PROBLEM DESCRIPTION
Read through the listing and copy every line that contains the word "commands".

○ ○ ○ ○ ○

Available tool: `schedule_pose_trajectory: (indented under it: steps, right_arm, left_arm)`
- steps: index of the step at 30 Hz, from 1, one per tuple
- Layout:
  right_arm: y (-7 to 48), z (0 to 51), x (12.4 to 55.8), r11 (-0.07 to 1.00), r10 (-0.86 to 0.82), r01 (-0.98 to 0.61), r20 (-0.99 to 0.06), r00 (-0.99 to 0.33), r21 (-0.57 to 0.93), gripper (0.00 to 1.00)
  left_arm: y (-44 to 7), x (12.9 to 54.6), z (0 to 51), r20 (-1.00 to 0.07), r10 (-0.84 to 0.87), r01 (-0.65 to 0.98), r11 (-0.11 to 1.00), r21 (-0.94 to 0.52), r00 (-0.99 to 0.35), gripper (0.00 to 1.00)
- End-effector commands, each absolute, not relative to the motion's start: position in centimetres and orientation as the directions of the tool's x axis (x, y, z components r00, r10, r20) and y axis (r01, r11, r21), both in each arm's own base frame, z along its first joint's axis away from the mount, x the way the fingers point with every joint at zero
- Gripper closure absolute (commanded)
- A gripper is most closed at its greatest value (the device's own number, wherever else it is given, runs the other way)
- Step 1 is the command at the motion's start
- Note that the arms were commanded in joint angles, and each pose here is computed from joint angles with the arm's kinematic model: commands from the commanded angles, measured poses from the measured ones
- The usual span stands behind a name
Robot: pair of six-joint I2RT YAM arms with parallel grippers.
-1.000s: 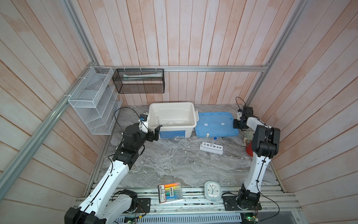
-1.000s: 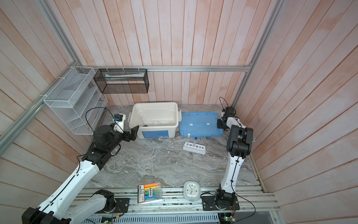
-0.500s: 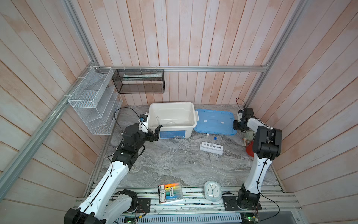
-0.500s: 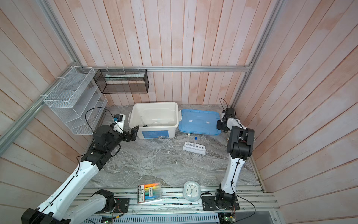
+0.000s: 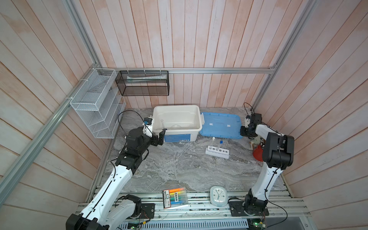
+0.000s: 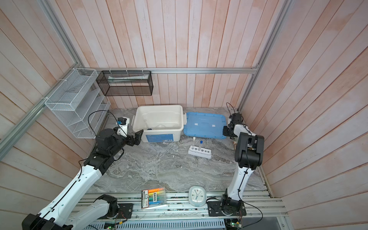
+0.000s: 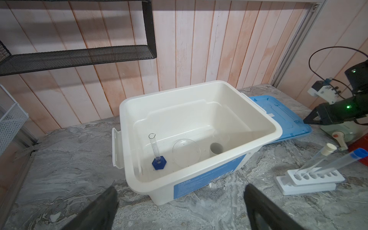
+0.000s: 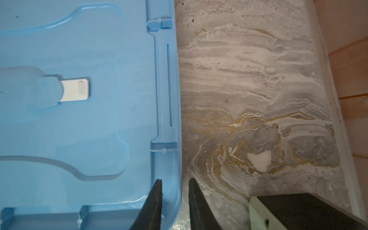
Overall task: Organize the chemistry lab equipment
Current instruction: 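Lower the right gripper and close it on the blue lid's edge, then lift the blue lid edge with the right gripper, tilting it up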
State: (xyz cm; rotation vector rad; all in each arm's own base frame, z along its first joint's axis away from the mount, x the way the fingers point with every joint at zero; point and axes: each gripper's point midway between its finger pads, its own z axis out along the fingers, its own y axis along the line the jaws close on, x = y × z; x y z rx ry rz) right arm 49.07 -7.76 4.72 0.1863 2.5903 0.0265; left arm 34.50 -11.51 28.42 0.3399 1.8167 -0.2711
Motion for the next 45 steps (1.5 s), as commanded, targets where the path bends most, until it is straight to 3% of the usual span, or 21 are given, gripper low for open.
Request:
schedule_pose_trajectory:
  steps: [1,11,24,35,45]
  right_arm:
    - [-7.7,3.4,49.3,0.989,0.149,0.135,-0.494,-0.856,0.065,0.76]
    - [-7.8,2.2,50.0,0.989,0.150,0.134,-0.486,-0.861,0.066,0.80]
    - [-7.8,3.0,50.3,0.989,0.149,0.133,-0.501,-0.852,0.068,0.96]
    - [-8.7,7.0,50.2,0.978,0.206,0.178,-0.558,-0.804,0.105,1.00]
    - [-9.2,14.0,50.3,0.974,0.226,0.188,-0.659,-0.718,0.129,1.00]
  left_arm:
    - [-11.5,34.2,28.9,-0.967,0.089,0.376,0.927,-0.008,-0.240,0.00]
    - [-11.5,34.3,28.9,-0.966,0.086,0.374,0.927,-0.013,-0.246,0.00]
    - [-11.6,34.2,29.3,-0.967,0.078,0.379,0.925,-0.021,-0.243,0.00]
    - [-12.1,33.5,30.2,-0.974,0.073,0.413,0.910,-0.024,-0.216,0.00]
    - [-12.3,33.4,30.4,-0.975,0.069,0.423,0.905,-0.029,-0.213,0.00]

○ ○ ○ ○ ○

OUTPUT
- End-effector commands, each absolute, not relative to the motion's start: position in centimetres and orientation as the directions of the tool's x axis (x, y, z components r00, r10, r20) and y axis (r01, r11, r21), both in each arm's own base frame, z along its first joint's axis away from the mount, x the way the fingers point with every joint at zero
- Note that the arms were commanded in joint angles, and each pose here is computed from joint angles with the arm's kinematic model: commands from the commanded angles, measured poses from the measured ones

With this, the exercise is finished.